[What you should do] Your answer should consist of every line in the records that holds "result".

[Saved entries]
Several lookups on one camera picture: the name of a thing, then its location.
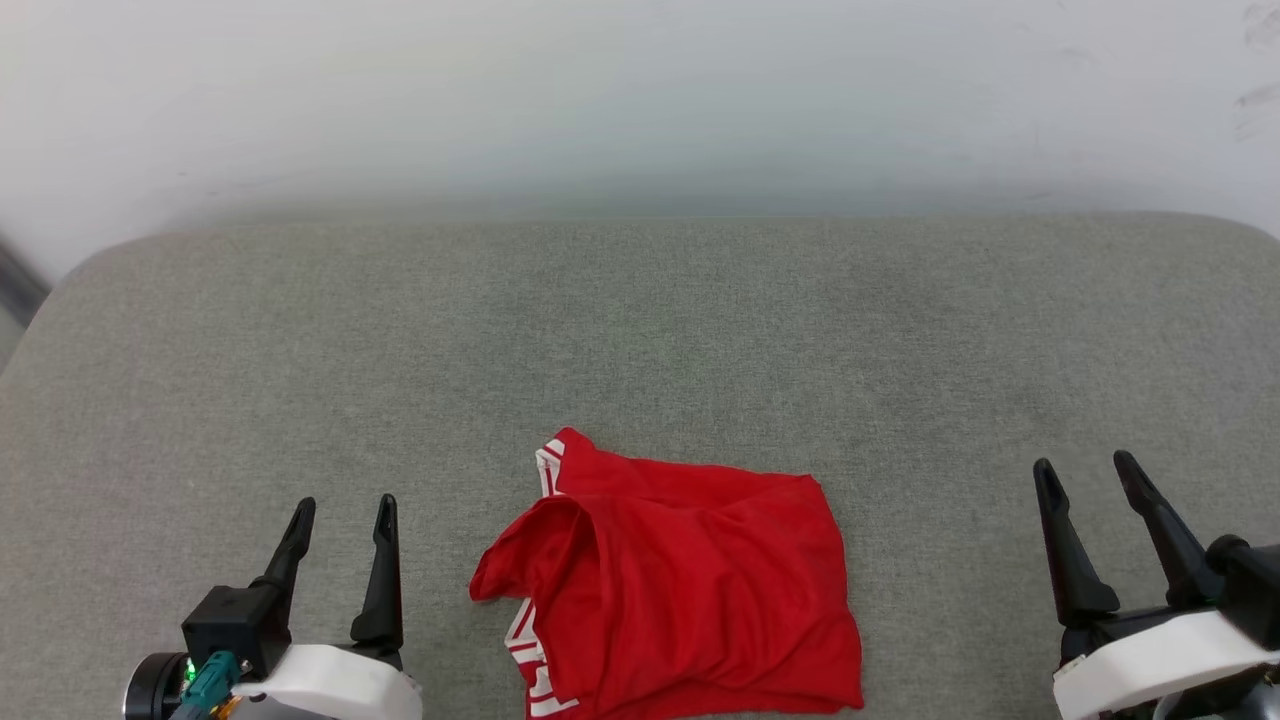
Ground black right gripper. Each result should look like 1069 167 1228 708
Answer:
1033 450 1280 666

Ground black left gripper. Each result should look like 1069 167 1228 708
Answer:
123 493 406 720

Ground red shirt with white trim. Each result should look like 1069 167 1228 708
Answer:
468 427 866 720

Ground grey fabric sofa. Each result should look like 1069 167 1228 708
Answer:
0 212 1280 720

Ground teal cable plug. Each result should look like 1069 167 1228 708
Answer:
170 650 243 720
...
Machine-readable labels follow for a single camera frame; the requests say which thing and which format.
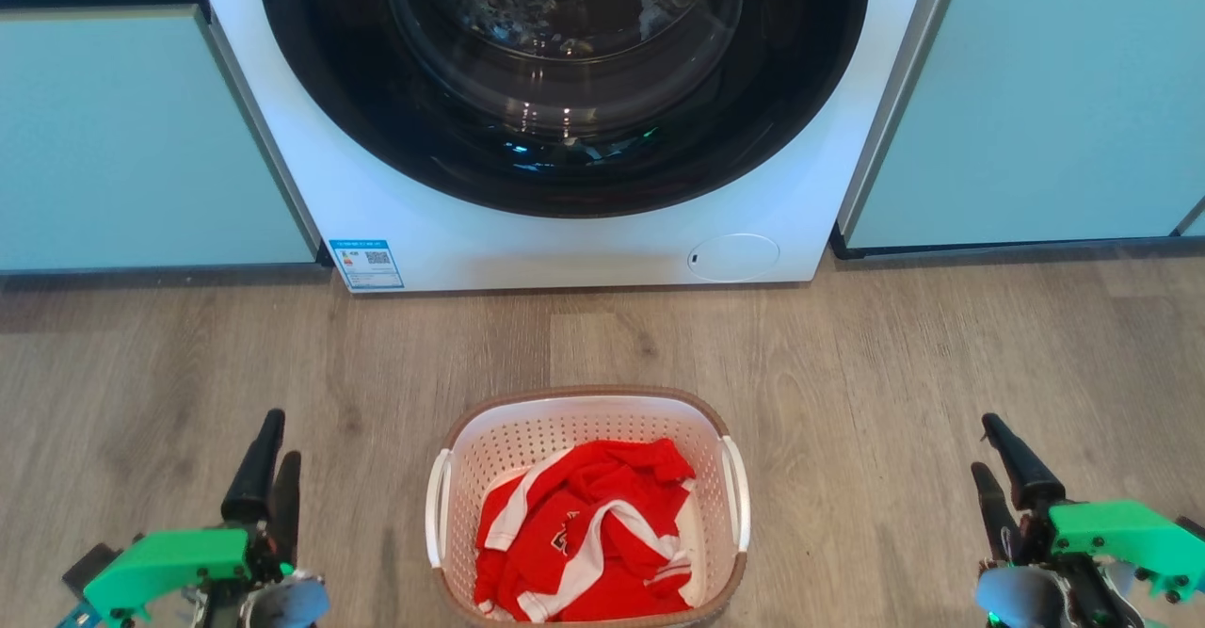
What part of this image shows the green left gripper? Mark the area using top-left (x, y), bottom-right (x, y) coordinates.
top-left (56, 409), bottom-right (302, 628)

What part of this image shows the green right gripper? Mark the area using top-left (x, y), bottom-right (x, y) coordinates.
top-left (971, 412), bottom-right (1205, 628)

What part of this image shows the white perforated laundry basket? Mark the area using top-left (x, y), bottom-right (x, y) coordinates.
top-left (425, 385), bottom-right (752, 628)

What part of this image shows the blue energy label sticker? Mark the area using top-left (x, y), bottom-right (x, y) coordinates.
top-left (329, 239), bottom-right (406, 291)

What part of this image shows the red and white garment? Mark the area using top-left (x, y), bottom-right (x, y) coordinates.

[Answer section]
Ground black right gripper. Each result should look like 1069 167 1228 708
Ground black left gripper. Each result should look like 1069 167 1228 708
Ground red shirt with white trim. Each result should look like 1069 167 1228 708
Ground grey fabric sofa. Each result should look like 1069 167 1228 708
Ground teal cable plug. Each result should look like 1069 167 1228 708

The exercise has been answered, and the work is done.